Google Plus recently came along and is in a position to challenge Facebook's hegemony. It has addressed the cacophony and compartmentalization issues to a degree with its Circles feature. You can place people in one or more "circles" (which you create), and publish updates visible only to them. You don't necessarily need your business partner to see pictures of your new grandbaby, any more than your family needs to see a link to an article about your business, right? (But they can if you want them to -- just takes a click.) The Circles feature also allows you to read the updates of one circle at a time, so you can choose to read only family members' news, for example. It's much less crazy-making this way.
To be fair, Facebook did just launch Smart Lists, which supposedly do more or less the same thing as Circles (took 'em long enough), although there were some glitches at first, like your contacts being able to see that you had placed them in the "acquaintances" rather than the "friends" category. (The whole thing was implemented with typical Facebook finesse.)
But unlike Facebook and Google Plus, Path is a "less is more" kind of experience.
At first glance, Path might seem to you like a toy for 17-year-olds (I would have loved it at that age, it's true). But if you think about it, it would be a fabulous way to stay in touch with distant kids or grandkids in a private setting, or a "place" where you can let your hair down with your closest friends or siblings.
Just so you know, it's designed to be a mobile application, though you can use it through the Web too if you don't have the right kind of phone or mobile device (Android or iOS). It is also very much about photos.
The basic idea is you take a picture of something, publish it on Path with a comment (Path calls this "sharing a moment"), and your friends -- only those you've invited -- can see and respond to it. It's also easy to share a moment with only specific friends. Your friends can post moments of their own so you can see what they're up to and interact with them. But they can't see each other's moments unless they specifically invite your other friends to share. Some real control at last! Feels good.
You do have the option to publish your Path moments to Facebook, but what would be the point of that? Then you'd lose the element of intimacy that makes Path so special. And you'd lose privacy; anything you publish on Facebook is also visible to gawd and everybody on the Web. You can find out more about how Path works by reading their thorough FAQs.
To test the app, I invited seven of my oldest friends to my Path "party," all but one of whom have met IRL (in real life) at various parties and weddings of mine over the years. They're between 49 and 65, all professionals, all with similar world views.
So far, they've all logged in and taken a look, but only one has uploaded moments of her own. It may turn out that the looky-loos have no interest in this game, and that's fine. Or maybe they just need to get used to the idea and the toy itself. And if it ends up being a social network of two, that could actually be a lot of fun! The one girlfriend who has come out to play -- a graphic artist and web designer, and the single mom of a junior high schooler -- is always on the go. Path is faster and more fun than e-mail and, like e-mail, renders the time zone difference irrelevant. It may just be the perfect way for the two of us to keep up with each other.

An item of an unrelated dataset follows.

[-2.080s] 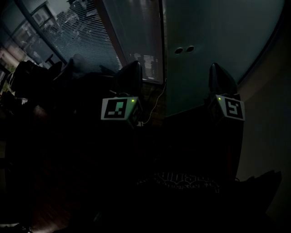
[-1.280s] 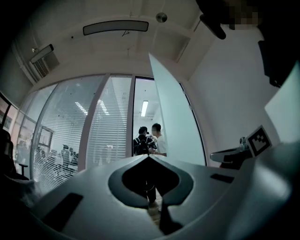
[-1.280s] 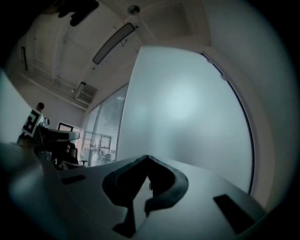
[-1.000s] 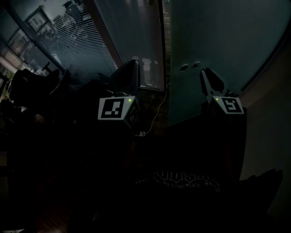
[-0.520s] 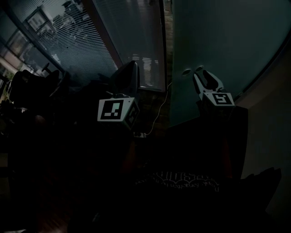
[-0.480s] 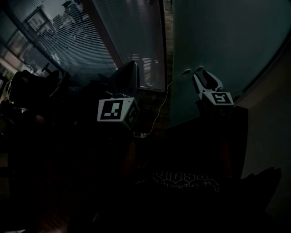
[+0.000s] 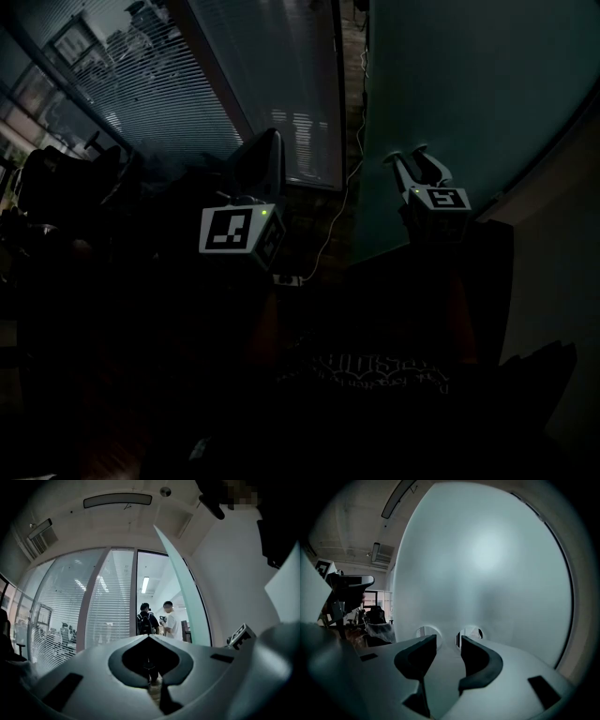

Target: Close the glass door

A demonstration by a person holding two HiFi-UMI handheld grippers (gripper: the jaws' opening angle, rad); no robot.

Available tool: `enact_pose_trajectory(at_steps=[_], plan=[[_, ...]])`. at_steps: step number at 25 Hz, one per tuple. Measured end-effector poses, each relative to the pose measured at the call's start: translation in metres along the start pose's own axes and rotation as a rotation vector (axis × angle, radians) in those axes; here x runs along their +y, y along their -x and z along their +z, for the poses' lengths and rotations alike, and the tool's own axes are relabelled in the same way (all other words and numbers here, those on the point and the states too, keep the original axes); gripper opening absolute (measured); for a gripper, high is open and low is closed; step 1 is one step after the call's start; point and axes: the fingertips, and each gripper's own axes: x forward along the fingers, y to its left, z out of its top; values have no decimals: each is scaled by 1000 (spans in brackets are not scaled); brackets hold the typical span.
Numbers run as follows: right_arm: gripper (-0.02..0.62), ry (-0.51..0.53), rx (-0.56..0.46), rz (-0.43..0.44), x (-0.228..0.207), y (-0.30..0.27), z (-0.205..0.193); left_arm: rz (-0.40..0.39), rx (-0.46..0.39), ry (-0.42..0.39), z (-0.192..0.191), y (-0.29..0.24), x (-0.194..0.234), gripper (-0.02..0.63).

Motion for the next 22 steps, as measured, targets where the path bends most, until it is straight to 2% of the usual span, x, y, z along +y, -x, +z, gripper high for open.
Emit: enact_pose_trajectory(at_steps=[2,3,17,22], plan=[[142,16,-5,-24,-2,1,1,1,1,-2,-1,0,0,-5],[118,22,-9,-35,-3,2,0,2,1,-3,-1,0,-1,-5],[115,-4,-16,-72,-11,9,1,-25,-11,8,0,-5,-6,-5],[115,-12,-10,-91,-19,7,-2,-8,-11,14,-2,-4,-1,-5]])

Path was co-founded by a former early member of the Facebook team, but before that he worked at Apple. Fortunately, the Apple aesthetic and approach to user experience were what stuck. Path is a pure pleasure to use, with an exceptionally attractive, clean and intuitive user interface.

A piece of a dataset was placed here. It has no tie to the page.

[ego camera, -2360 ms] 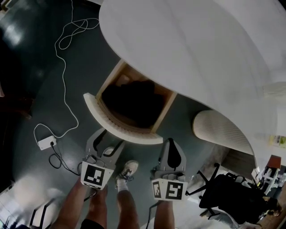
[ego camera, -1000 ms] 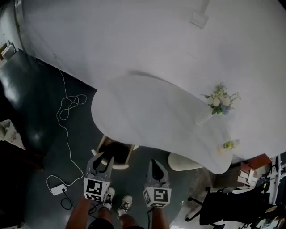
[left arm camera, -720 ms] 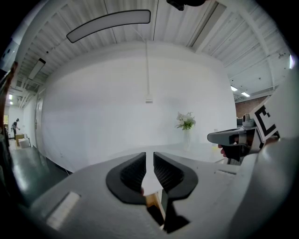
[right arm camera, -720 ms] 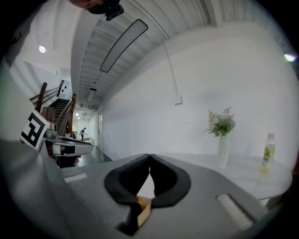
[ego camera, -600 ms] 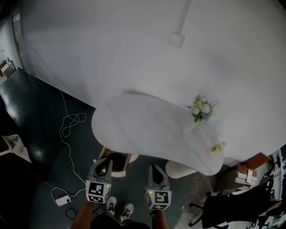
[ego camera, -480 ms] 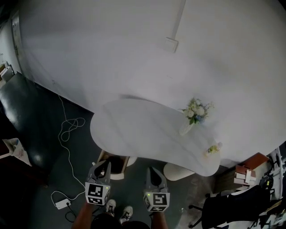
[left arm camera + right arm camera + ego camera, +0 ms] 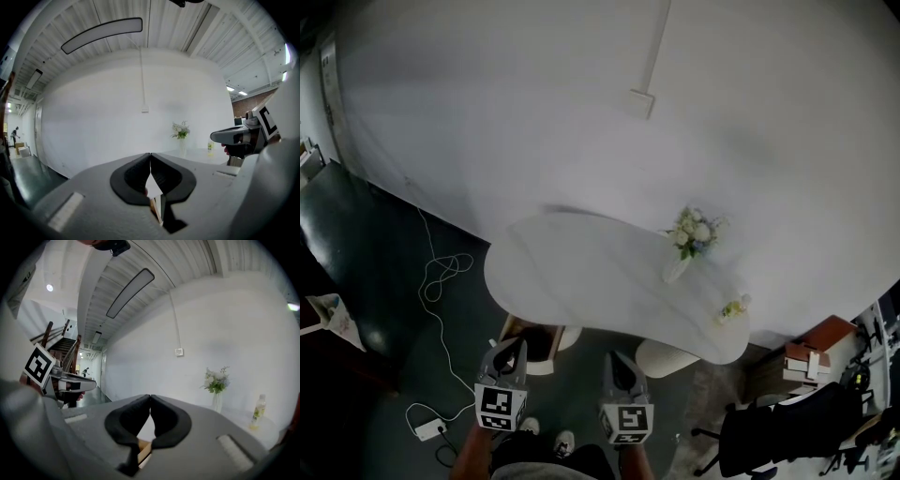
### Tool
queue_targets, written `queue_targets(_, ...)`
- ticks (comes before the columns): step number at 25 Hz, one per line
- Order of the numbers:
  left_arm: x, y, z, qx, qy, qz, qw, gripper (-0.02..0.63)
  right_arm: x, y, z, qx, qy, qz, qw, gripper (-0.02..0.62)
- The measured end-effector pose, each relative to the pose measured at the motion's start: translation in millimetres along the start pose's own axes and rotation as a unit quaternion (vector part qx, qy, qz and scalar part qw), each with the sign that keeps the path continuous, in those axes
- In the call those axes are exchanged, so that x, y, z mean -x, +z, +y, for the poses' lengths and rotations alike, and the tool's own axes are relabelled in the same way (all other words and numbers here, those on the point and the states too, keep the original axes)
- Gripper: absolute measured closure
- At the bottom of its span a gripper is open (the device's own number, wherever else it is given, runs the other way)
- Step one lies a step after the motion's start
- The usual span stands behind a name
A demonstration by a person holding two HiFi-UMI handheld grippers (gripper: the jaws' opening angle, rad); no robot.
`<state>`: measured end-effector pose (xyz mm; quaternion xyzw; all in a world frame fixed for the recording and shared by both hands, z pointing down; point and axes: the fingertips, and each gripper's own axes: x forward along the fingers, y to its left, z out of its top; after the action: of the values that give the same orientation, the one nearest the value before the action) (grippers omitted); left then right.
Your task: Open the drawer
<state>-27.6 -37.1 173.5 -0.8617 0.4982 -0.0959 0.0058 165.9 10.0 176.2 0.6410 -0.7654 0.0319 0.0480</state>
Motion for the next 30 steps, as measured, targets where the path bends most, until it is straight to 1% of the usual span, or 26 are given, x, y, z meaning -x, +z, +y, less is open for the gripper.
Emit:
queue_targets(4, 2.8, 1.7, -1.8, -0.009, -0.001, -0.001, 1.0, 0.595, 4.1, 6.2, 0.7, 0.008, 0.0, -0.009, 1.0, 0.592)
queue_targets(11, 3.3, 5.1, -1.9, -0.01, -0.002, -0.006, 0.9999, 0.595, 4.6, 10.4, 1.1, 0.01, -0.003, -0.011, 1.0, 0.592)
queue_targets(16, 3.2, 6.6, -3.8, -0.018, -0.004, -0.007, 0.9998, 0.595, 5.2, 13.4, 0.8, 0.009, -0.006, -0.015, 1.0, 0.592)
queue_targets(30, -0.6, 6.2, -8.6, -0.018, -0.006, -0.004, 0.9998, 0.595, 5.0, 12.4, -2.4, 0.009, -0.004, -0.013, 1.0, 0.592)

I regret that you can't create multiple "paths" with one account. I think maybe I'll use a different e-mail address to create another Path account to hang out with my 12-year-old nephew in California (who just got an iPod touch for his birthday from his Auntie who loves him to pieces). I'm looking forward to getting pics of camping trips, stupid cat tricks, Halloween costumes, his mom with an avocado mask on her face... With Path I won't have to completely miss out on all of those precious moments.